Phantom Fortune, a Novel eBook

This eBook from the Gutenberg Project consists of approximately 663 pages of information about Phantom Fortune, a Novel.

Phantom Fortune, a Novel eBook

This eBook from the Gutenberg Project consists of approximately 663 pages of information about Phantom Fortune, a Novel.

They drove down to Rood Hall early next week, Sir George conveying them in his drag, with a change of horses at Maidenhead.  The weather was peerless; the country exquisite, approached from London.  How different that river landscape looks to the eyes of the traveller returning from the wild West of England, the wooded gorges of Cornwall and Devon, the Tamar and the Dart.  Then how small and poor and mean seems silvery Thames, gliding peacefully between his willowy bank, singing his lullaby to the whispering sedges; a poor little river, a flat commonplace landscape, says the traveller, fresh from moorland and tor, from the rocky shore of the Atlantic, the deep clefts of the great, red hills.

To Lesbia’s eyes the placid stream and the green pastures, breathing odours of meadow-sweet and clover, seemed passing lovely.  She was pleased with her own hat and parasol too, which made her graciously disposed towards the landscape; and the last packet of gloves from North Audley Street fitted without a wrinkle.  The glovemaker was beginning to understand her hand, which was a study for a sculptor, but which had its little peculiarities.

Nor was she ill-disposed to Mr. Smithson, who had come up to town by an early train, in order to lunch in Arlington Street and go back by coach, seated just behind Lady Lesbia, who had the box seat beside Sir George.
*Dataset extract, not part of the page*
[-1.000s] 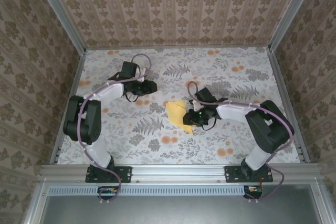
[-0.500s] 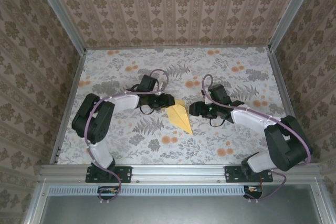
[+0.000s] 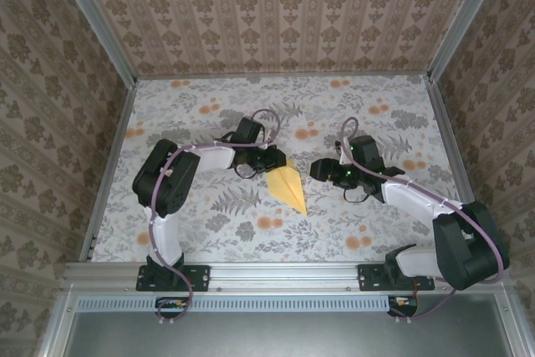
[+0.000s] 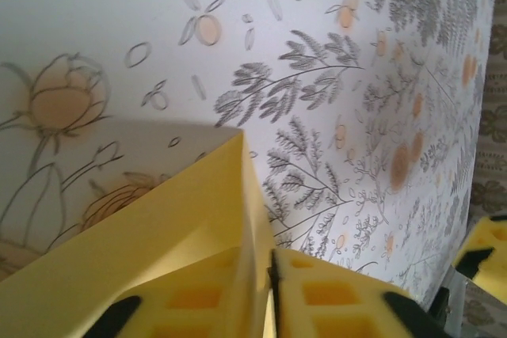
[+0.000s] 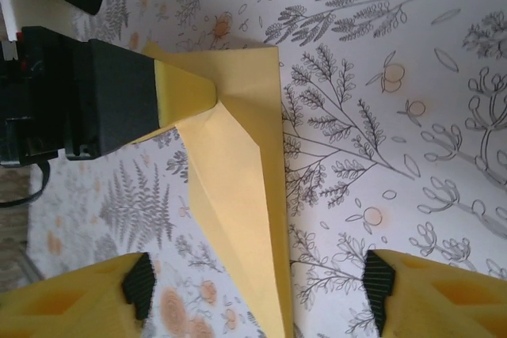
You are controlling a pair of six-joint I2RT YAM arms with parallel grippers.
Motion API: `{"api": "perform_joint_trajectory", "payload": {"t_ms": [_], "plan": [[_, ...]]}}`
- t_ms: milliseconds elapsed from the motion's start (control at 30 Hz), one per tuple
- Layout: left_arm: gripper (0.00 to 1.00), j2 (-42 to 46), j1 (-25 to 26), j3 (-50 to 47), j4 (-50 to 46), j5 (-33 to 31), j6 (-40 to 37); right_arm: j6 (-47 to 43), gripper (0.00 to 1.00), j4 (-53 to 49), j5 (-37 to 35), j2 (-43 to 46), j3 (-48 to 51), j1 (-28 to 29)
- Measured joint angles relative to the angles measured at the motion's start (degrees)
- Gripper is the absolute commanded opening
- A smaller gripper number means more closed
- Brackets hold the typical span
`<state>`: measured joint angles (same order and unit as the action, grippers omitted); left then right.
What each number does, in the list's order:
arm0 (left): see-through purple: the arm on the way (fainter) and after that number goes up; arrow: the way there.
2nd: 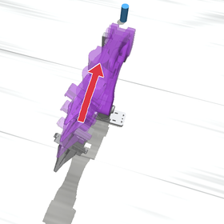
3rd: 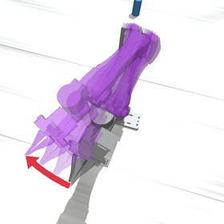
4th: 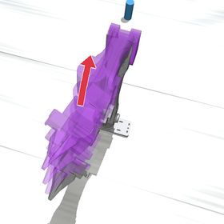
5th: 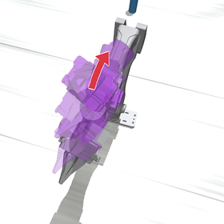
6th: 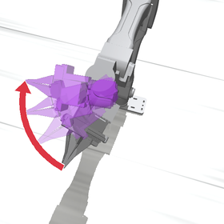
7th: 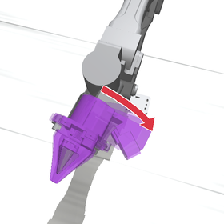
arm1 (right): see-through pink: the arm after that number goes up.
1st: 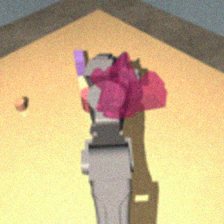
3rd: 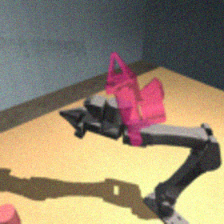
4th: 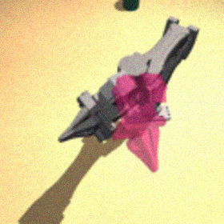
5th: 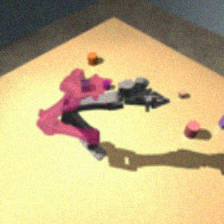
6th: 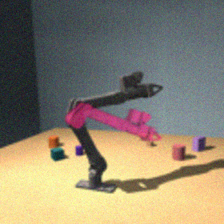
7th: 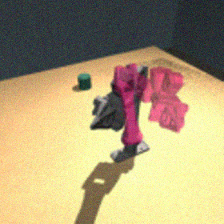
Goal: Fold a paper plane with a square sheet of paper (fold left side to right side)
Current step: Turn over the paper at the center of the table.
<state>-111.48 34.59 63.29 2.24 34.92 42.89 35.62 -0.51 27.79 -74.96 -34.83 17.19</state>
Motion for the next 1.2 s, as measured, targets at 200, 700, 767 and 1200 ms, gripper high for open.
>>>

The drive was delightful.  It was a few minutes after five when the coach drove past the picturesque old gate-house into Mr. Smithson’s Park, and Rood Hall lay on the low ground in front of them, with its back to the river.  It was an old red brick house in the Tudor style, with an advanced porch, and four projecting wings, three stories high, with picturesque spire roofs overtopping the main building.  Around the house ran a boldly-carved stone parapet, bearing the herons and bulrushes which were the cognisance of the noble race for which the mansion was built.  Numerous projecting mullioned windows broke up the line of the park front.  Lesbia was fain to own that Rood Hall was even better than Park Lane.  In London Mr. Smithson had created a palace; but it was a new palace, which still had a faint flavour of bricks and mortar, and which was apt to remind the spectator of that wonderful erection of Aladdin, the famous Parvenu of Eastern story.  Here, in Berkshire, Mr. Smithson had dropped into a nest which had been kept warm for him for three centuries, aired and beautified by generations of a noble race which had obligingly decayed and dwindled in order to make room for Mr. Smithson.  Here the Parvenu had bought a home mellowed by the slow growth of years, touched into poetic beauty by the chastening fingers of time.  His artist friends told him that every brick in the red walls was ‘precious,’ a mystery of colour which only a painter could fitly understand and value.  Here he had bought associations, he had bought history.  He had bought the dust of Elizabeth’s senators, the bones of her court beauties.  The coffins in the Mausoleum yonder in the ferny depths of the Park, the village church just outside the gates—­these had all gone with the property.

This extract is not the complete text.